Formation mechanism of coronal composite secondary phase in titanium-zirconium-molybdenum alloy

The coronal composite secondary phase has a high mismatch tolerance with the molybdenum matrix. TiO₂ particles located within the coronal structure that provide a semi-coherent interface with a mismatch degree of 8.70%, and ZrO₂ particles located outside the coronal structure that provide an incoherent interface with a mismatch degree as high as 41.61%. The ZrO₂ particles of the coronal composite secondary phase are partially attached to the TiO₂ in a coronal structure, which endows the ZrO₂ with the molybdenum matrix's higher interfacial bonding force. Titanium sulfate and zirconium nitrate are realized the mixing of Ti/Zr, TiO₂/ZrO₂ molecules at atomic levels.
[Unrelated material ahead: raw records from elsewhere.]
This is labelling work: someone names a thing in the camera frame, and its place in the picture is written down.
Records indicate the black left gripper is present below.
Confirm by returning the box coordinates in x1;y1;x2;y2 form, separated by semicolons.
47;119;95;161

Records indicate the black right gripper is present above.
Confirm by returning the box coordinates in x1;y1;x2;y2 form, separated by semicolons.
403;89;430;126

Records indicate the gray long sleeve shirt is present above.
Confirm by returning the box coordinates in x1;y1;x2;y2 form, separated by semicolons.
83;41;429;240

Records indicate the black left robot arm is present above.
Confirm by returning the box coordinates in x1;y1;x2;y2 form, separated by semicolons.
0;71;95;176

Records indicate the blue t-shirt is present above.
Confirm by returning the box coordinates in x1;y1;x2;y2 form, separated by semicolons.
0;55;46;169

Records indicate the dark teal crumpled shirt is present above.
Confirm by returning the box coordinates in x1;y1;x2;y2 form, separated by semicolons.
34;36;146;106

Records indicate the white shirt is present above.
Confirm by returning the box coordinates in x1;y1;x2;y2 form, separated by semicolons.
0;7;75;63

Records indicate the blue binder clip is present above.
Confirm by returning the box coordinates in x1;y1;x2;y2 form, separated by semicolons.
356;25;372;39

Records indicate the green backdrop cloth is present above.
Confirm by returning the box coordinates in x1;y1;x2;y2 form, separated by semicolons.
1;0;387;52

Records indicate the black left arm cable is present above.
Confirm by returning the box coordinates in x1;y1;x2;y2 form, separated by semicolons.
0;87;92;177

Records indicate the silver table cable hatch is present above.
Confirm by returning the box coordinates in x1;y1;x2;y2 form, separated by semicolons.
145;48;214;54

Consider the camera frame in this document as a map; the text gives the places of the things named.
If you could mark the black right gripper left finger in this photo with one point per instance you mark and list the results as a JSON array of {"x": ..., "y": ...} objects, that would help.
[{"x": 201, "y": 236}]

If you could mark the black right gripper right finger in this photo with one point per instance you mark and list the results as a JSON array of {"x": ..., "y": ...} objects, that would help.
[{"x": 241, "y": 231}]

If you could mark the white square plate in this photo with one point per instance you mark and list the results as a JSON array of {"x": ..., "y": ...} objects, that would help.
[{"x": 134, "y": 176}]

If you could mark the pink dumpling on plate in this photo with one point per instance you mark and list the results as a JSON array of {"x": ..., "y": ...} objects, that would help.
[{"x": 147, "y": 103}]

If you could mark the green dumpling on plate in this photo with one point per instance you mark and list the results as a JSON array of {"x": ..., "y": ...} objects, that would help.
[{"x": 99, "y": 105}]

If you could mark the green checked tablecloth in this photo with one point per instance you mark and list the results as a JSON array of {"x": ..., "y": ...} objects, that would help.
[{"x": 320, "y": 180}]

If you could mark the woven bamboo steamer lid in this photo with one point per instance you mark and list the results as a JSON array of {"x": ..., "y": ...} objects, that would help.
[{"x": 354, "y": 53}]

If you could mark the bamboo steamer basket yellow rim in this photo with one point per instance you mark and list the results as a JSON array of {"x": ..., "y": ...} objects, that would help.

Compared with Ti, Zr is more easily combined with oxygen, which leads to Zr in Ti/Zr solid solution being attracted by oxygen at high temperature to form ZrO₂. The small addition of zirconium element lacks nucleation particles to form of ZrO₂, so ZrO₂ can only adhere to more TiO₂ particles and nucleate, forming the second phase of the coronal composite structure. This study can guide the design of high-performance secondary phase strengthening alloys.